When Grandma died things went a bit crazy. I had never realized that she was truly the glue that held my mother's family together. A huge, ridiculous family fight erupted that I still do not understand. In short, it was a mess and it ended with Uncle Bill not speaking to anybody in the family, especially my sisters and I. This lasted years, and years; somewhere around 10, I believe.

Uncle Bill, I missed you so much during those years. I missed your love, your advice, your smile, your laughter, your stories, your crazy ideas. I missed having you in my life.

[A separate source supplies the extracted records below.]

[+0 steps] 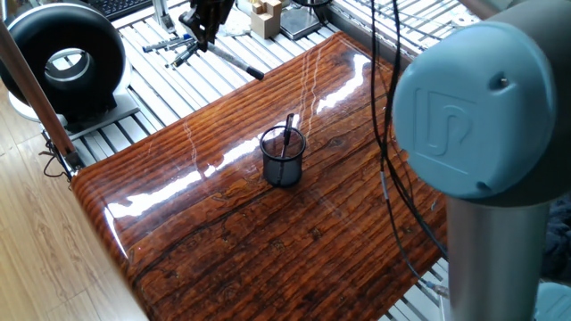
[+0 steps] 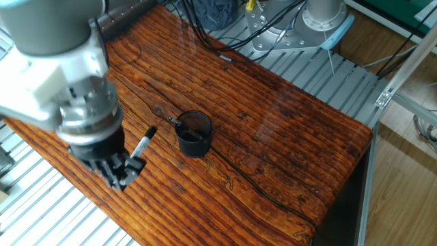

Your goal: Put the pen into the pen holder

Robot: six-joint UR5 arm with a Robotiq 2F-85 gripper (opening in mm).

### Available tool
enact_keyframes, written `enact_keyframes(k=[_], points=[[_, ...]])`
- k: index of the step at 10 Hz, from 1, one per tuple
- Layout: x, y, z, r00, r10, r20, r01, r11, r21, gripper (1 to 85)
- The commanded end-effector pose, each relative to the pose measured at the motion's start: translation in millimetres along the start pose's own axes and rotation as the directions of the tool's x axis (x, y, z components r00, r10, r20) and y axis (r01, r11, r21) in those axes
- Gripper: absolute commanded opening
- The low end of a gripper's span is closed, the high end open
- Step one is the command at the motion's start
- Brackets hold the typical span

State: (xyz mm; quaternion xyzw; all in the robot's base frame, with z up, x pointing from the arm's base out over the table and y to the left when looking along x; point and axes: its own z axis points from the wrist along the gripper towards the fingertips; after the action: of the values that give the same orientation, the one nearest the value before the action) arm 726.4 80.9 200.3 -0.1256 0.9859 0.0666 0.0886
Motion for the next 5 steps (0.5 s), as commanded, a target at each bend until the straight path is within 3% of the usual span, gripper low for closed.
enact_keyframes(k=[1, 3, 5], points=[[13.1, 9.1, -14.2, 0.998, 0.060, 0.028, -0.058, 0.997, -0.048, 1.3], [11.4, 21.0, -18.3, 0.987, 0.147, 0.057, -0.142, 0.986, -0.087, 1.3], [8.6, 21.7, -19.7, 0.982, 0.160, 0.105, -0.152, 0.985, -0.084, 1.3]])
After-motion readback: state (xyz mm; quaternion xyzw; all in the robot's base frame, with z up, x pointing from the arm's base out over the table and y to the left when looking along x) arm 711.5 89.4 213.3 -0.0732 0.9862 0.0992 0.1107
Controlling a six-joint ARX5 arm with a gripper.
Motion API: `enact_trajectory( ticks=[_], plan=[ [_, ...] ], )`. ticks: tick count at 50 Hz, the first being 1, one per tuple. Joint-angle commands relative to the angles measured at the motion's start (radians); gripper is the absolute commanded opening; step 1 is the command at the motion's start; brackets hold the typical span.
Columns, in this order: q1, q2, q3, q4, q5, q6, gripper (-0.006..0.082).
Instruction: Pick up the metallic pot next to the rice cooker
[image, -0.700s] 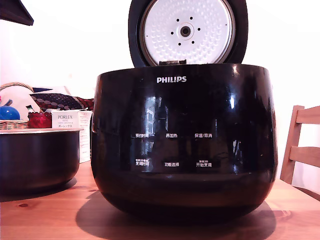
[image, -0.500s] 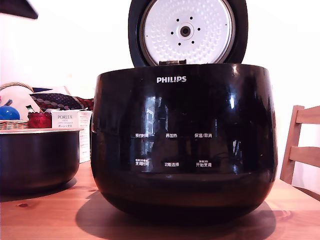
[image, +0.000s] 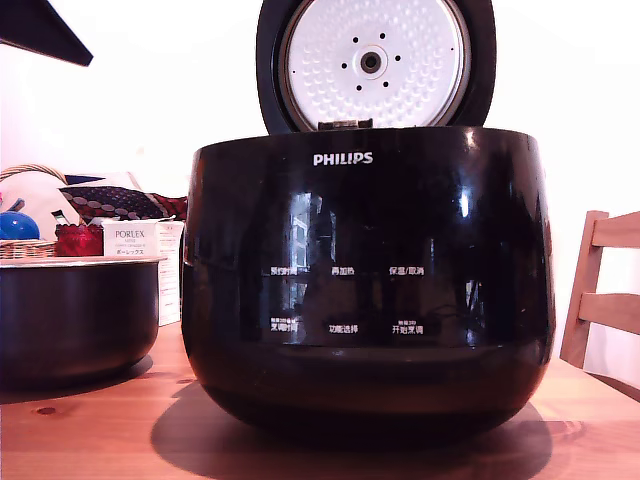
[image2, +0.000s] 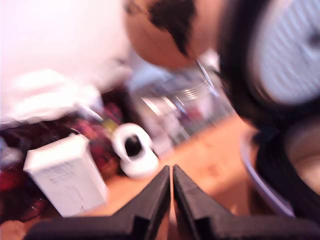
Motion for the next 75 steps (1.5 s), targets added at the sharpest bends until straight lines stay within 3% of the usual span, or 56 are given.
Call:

Just under 2 years ago, Uncle Bill was diagnosed with cancer. In the time since his diagnoses, Uncle Bill has shed his bitter, angry attitudes and returned to the man I remember from Christmas' growing up.
I didn't realize how much I missed him and how much I wanted my children to know him until we all saw him for the first time in many years this summer. He had not even met 3 of the 4 kiddos before then. It was amazing to watch him with my children. He was just as I remembered him. And they loved him so much. I so wanted him to get to know my family, to see how wonderful they all are. I wanted him to see how blessed I have been. To see that life has turned out more than okay for me. We were not able to spend as much time with him as I would have liked, though.
Now, months later, Uncle Bill's health has deteriorated. He is in a great deal of pain and the cancer, while not spreading, is growing. His doctor says he does not have much time left, whatever that means. I find myself thinking of him endlessly and praying for him always. I cannot seem to get him off my mind.
Even in his pain and illness, he has ambitious ideas of finishing projects and traveling. He would like to travel to Texas and then to Florida to visit my sisters and me. I would love to show him my home, take him to a hockey game, share with him the people, the things, the places I love. But, I know that it is most likely that I will not be able to see him again. I am sad. I wish I could sit with him for a time and talk to him about God, to learn about his beliefs and share mine with him, to tell him about myself and my family, to hear his thoughts, his stories, his ideas and ambitions. Just one evening, Uncle Bill and me, talking like we used to, once upon a time.

Uncle Bill, I missed you all those years. I am so thankful for the short time we had this summer. I will miss you tremendously when you are gone.

1 comments:

CC said...

Steph, I can't tell you how sad I am to hear that about your uncle. I know this has already been hard to bear, I hate to think of it getting harder. Please let me know if I can do anything for you. I love you!